■ Assignment
Each line holding the string "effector" is to be copied from the data.

■ Input data
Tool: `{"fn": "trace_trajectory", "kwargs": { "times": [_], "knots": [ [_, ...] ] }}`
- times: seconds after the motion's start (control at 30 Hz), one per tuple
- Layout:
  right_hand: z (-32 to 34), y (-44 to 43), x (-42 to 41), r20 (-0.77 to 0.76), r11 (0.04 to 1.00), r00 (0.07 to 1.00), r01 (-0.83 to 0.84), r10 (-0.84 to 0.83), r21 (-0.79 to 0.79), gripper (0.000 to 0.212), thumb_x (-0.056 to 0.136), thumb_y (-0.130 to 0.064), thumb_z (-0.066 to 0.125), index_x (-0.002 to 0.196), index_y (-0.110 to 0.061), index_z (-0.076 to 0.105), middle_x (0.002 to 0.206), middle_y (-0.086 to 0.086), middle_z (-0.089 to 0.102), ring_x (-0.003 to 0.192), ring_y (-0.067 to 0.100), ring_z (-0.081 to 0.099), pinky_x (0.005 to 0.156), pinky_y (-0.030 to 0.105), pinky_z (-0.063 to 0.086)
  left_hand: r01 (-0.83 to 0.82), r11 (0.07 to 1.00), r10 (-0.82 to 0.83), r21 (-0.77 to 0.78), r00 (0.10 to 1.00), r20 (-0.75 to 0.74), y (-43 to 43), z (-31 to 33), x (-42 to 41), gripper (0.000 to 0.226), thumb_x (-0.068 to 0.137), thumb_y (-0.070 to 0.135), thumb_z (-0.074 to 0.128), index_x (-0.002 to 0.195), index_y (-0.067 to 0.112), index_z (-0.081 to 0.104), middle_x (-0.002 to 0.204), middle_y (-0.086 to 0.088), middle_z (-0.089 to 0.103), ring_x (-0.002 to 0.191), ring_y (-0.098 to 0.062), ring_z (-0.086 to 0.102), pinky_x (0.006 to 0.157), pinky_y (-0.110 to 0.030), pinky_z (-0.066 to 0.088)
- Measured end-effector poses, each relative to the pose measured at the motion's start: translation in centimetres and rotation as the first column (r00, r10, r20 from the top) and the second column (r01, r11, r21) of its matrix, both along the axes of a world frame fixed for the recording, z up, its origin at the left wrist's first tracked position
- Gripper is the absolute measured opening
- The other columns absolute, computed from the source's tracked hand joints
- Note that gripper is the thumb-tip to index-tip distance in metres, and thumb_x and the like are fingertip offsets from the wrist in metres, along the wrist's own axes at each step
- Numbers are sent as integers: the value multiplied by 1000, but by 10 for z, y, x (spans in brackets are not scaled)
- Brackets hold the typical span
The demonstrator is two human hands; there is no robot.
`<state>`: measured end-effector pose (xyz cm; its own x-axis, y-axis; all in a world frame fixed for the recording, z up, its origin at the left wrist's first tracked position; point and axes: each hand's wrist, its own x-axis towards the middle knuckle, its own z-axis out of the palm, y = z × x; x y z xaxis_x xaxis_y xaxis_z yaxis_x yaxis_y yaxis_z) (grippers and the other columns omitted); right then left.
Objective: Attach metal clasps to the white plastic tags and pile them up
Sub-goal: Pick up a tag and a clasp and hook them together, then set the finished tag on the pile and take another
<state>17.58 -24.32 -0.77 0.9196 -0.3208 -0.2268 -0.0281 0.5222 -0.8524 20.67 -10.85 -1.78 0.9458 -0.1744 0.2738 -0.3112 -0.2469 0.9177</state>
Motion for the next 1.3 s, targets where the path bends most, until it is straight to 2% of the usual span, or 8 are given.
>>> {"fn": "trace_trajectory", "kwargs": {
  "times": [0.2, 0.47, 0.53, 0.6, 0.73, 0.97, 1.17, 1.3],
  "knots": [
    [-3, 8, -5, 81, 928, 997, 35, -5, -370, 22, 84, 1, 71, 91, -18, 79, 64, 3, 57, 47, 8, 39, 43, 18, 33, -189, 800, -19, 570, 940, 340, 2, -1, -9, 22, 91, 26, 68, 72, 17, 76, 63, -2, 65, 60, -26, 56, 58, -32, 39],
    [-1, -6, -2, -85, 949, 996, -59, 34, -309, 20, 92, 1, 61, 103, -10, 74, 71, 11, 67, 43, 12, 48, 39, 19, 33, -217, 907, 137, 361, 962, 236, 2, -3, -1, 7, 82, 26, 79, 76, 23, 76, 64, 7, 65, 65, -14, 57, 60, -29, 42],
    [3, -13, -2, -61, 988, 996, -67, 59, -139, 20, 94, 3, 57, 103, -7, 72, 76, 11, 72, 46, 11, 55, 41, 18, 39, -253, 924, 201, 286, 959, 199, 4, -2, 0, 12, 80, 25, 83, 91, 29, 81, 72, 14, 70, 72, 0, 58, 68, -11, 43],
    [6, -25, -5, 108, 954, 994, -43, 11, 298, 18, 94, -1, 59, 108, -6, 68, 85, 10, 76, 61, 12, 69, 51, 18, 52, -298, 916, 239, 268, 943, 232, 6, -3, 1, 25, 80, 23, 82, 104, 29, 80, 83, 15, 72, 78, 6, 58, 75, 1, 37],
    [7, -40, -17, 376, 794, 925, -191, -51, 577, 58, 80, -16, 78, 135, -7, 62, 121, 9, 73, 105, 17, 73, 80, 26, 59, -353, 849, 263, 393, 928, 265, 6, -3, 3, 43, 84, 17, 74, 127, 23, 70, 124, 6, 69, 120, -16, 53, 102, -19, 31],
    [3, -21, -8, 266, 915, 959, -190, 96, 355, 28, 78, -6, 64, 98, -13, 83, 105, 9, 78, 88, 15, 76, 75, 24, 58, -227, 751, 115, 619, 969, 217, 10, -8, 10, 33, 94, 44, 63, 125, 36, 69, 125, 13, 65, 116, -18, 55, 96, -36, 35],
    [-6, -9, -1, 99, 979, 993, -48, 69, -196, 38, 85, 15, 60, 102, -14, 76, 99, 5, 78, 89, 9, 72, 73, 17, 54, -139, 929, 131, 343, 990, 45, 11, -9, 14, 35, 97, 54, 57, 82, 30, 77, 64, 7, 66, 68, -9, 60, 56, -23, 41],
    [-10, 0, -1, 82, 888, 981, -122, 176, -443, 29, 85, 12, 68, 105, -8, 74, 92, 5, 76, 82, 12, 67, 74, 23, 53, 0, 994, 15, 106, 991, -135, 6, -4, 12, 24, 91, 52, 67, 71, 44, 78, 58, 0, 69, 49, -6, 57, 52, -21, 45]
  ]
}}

■ Output
- Measured end-effector poses, each relative to the pose measured at the motion's start: translation in centimetres and rotation as the first column (r00, r10, r20 from the top) and the second column (r01, r11, r21) of its matrix, both along the axes of a world frame fixed for the recording, z up, its origin at the left wrist's first tracked position
`<state>`: measured end-effector pose (xyz cm; its own x-axis, y-axis; all in a world frame fixed for the recording, z up, its origin at the left wrist's first tracked position; point and axes: each hand's wrist, its own x-axis towards the middle knuckle, its own z-axis out of the palm, y = z × x; x y z xaxis_x xaxis_y xaxis_z yaxis_x yaxis_y yaxis_z) (grippers and the other columns omitted); right then left.

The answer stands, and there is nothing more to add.